§ **Problem to solve**
Could you filter the listing for lines with the word "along" and return them?

§ **Input data**
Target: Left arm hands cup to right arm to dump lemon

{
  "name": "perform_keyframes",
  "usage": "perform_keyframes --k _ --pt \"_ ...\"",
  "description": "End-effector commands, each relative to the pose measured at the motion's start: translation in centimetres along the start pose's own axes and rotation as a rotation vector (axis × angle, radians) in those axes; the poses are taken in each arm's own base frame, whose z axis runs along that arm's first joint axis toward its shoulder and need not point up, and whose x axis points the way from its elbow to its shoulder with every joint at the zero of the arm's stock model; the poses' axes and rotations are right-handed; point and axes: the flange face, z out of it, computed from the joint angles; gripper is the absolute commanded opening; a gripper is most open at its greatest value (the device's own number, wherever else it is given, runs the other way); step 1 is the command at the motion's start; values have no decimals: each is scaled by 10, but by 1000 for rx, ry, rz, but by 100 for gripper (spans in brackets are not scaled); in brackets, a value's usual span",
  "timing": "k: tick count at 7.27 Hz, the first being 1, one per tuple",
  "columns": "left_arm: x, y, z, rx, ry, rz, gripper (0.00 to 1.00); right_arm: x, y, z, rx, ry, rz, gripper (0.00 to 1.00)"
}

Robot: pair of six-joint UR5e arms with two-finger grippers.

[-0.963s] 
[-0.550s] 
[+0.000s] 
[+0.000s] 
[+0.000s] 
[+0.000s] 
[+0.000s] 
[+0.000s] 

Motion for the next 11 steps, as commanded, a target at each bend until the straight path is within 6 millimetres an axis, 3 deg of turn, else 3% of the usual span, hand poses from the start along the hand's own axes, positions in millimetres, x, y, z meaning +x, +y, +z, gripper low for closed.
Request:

§ **Response**
  "description": "End-effector commands, each relative to the pose measured at the motion's start: translation in centimetres along the start pose's own axes and rotation as a rotation vector (axis × angle, radians) in those axes; the poses are taken in each arm's own base frame, whose z axis runs along that arm's first joint axis toward its shoulder and need not point up, and whose x axis points the way from its elbow to its shoulder with every joint at the zero of the arm's stock model; the poses' axes and rotations are right-handed; point and axes: the flange face, z out of it, computed from the joint angles; gripper is the absolute commanded opening; a gripper is most open at its greatest value (the device's own number, wherever else it is given, runs the other way); step 1 is the command at the motion's start; values have no decimals: each is scaled by 10, but by 1000 for rx, ry, rz, but by 100 for gripper (spans in brackets are not scaled); in brackets, a value's usual span",
Motion for the next 11 steps, as commanded, a target at each bend until the straight path is within 6 millimetres an axis, 3 deg of turn, else 3% of the usual span, hand poses from the start along the hand's own axes, positions in millimetres, x, y, z meaning +x, +y, +z, gripper low for closed.

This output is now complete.